Fear had become a republic or plantation or colony against which he recoiled and beat his fists, not with his naked small hands that would have been broken in the rapist’s grasp but with his running feet that clawed and sprinted on the earth. Was it a battle then in which he was joined against fear when he ran from fear? Such is the language of the unconscious. It speaks on many levels of dream, half-puppet language, half-spiritual language, half-true language, half-false utterance, the labyrinth of innocence and guilt.
The man who approached him was curiously appealing, oddly familiar, and yet sinister. He seemed to exist and yet not to be altogether real, a presentiment, a fate, something to be metaphysically penetrated, avoided, seen through. He was a menace, a danger; he would appear, again and again betwixt heaven and hell, Masters felt. Perhaps this was not the first time (and there had been previous visits) but whether first or not it would constitute the first critical encounter with Memory he would remember.

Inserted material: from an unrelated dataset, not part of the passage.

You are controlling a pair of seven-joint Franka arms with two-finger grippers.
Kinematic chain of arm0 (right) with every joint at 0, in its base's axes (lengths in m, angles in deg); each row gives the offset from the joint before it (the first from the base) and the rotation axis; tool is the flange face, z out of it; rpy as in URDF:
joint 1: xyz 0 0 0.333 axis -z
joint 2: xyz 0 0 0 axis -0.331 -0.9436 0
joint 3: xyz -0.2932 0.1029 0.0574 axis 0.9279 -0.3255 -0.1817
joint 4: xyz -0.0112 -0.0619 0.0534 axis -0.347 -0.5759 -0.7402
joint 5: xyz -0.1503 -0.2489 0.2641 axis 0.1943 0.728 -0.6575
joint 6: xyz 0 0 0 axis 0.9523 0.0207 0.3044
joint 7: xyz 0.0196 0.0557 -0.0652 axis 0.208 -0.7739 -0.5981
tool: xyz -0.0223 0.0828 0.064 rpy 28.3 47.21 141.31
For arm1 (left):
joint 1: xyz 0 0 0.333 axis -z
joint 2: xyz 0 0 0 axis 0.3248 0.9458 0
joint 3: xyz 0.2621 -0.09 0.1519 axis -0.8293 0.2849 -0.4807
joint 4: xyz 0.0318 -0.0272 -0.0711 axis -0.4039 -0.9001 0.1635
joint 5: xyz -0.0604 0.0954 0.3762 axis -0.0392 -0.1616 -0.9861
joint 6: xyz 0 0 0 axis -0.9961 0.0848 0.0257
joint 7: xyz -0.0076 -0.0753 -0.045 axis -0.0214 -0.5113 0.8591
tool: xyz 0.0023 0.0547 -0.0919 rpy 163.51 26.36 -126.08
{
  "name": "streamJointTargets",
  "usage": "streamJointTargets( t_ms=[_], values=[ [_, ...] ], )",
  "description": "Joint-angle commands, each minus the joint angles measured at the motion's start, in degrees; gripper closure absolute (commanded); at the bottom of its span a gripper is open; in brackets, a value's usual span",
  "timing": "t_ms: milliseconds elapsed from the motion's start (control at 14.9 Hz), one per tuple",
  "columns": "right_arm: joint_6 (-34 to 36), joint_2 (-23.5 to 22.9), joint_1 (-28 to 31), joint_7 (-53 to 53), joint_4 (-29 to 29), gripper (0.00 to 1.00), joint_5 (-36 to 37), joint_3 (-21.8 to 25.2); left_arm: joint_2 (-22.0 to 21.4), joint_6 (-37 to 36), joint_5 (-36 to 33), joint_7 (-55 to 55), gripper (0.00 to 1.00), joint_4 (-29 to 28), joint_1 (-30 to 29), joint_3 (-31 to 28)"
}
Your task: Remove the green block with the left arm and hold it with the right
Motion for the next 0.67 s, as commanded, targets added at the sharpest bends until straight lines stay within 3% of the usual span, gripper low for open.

An instinct for imagination perhaps saved the boy-king. It was a game of soul, a game a child plays with the shadow of Memory false and true, the shadow of Ambition, false and true. For Memory’s male persona aped the shaman of old. With a wave of his arm against the shadowy axe of the sea, far out in the sun, the intimate stranger called to the boy as to someone he knew, someone he saw with a backward glance from the future, or the past, into the present.